Looking through the listing, how many of its lines hold the word "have"? Answer with only the number.
# # # #
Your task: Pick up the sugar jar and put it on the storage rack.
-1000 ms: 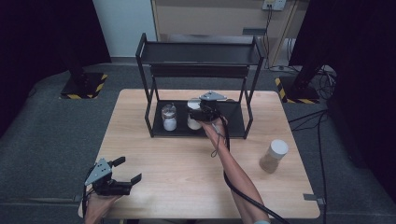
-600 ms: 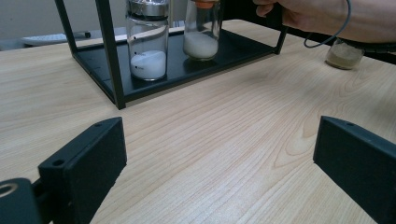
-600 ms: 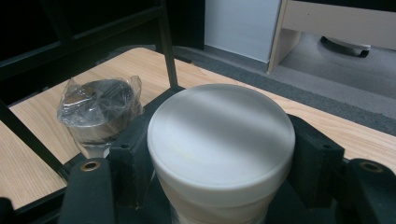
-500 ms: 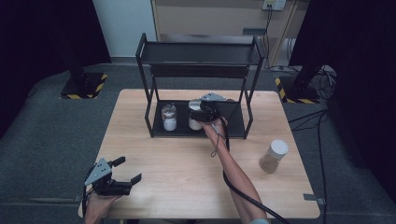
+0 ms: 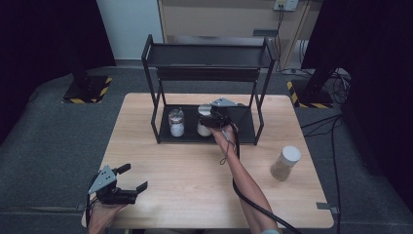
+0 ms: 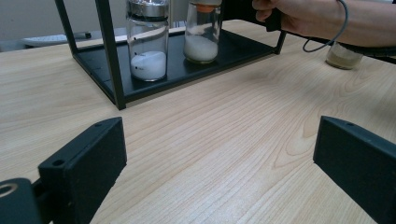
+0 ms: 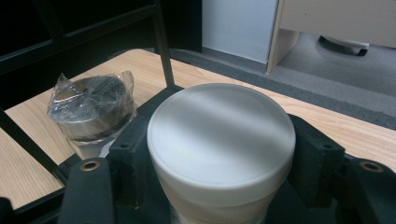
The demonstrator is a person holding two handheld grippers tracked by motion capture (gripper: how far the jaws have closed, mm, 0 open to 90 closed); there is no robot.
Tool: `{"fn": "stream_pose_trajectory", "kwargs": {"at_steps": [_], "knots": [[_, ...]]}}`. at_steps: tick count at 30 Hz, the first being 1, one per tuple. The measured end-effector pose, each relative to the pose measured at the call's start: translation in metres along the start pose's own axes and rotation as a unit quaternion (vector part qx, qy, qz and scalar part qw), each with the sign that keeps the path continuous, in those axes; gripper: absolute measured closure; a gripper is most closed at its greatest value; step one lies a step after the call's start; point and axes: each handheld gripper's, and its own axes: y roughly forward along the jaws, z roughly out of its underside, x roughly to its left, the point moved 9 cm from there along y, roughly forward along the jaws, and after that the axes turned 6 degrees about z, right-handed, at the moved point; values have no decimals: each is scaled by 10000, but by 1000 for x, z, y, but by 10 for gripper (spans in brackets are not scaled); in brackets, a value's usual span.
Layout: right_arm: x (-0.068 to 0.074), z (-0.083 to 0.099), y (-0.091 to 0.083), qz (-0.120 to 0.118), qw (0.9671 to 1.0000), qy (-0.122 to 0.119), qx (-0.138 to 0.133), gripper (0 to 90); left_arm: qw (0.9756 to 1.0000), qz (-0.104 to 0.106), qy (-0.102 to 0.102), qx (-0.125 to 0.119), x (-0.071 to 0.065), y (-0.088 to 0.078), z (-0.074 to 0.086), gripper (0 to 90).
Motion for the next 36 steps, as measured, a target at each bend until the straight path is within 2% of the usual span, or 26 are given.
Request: {"fn": "stream_pose_trajectory", "kwargs": {"at_steps": [6,9,12,16,19,26,30,36], "knots": [[0,1,0,-28,10000,12,1,320,10000,0,4,1,0,0,0,15],[0,2,-1,-10,10000,48,18,257,10000,-4,1,-3,0,0,0,15],[-1,3,-4,-32,10000,79,-48,162,10000,-6,4,-6,0,0,0,15],[-2,-1,-12,30,9998,107,-193,93,10000,-12,13,-4,0,0,0,14],[-4,-10,-22,93,9996,36,-246,81,10000,-21,15,-4,0,0,0,14],[-8,-24,-46,8,9994,-106,-315,79,10000,-21,23,14,-1,0,0,14],[-11,-26,-63,-128,9994,-121,-284,80,10000,-25,27,22,-1,1,0,14],[-14,-21,-89,-176,9992,-288,-218,81,10000,-26,34,32,-1,1,-1,14]]}}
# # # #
Result for this exercise | 2